The early signs emerged in 2020 when B2B ecommerce major Udaan launched supermarket app Pickily. This created a minor stir as many wondered why a firm known for working with wholesalers and traders would dip its toe in the consumer-facing business of grocery.

Sticking with the approach, Udaan unveiled Price Company, a group buying platform for denizens of smaller cities and towns, late last year. It is similar to China’s budget ecommerce marketplace Pinduoduo. In 2020, Walmart merged its Indian wholesale arm, Best Price, with Flipkart, consolidating its entire farm-to-fork supply chain under one entity. 

On the other side of the spectrum, social commerce companies DealShare and CityMall began operating with a mix of retail stores and D2C channels.
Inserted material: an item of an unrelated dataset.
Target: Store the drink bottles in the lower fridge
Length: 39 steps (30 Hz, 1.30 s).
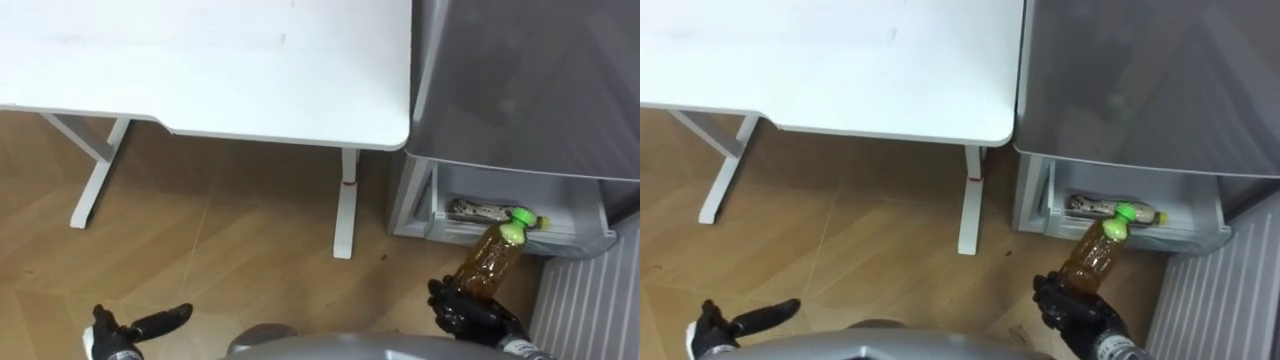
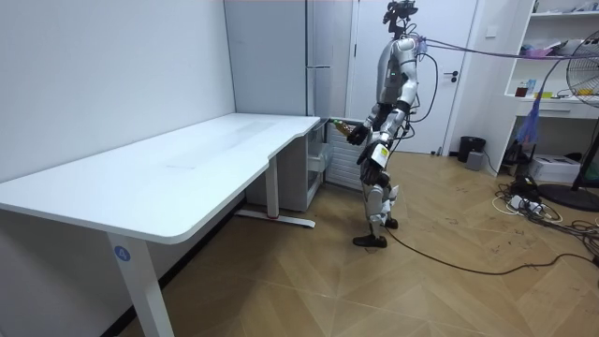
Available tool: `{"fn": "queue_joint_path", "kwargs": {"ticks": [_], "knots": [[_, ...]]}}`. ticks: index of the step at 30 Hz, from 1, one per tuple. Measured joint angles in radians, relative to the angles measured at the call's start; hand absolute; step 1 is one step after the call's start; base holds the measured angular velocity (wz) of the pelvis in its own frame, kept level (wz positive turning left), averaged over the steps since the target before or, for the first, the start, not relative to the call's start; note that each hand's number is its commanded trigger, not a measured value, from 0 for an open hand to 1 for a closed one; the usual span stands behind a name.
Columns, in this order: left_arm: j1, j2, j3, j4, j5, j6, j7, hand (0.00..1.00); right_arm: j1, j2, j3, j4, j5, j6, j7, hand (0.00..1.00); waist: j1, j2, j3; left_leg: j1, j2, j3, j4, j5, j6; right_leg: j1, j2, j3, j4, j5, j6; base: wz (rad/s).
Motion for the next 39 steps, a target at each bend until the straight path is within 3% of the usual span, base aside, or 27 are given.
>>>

Reseller platform Meesho also started hawking products directly to consumers, pivoting to hybrid ecommerce. 

Reliance’s JioMart caters to kiranas as well as consumers, and Tata-owned BigBasket operates a trading business arm and is now piloting group buying.

This duality constitutes a significant strategic drift. But why are companies doing this?

“B2B companies think consumer companies get higher valuations, more capital and better gross margins. B2C companies think: Customer acquisition costs, sourcing and return on capital will work out better in a B2B business, so let’s do that,” Sumit Ghorawat, co-founder of B2B sourcing platform ShopKirana, told The CapTable.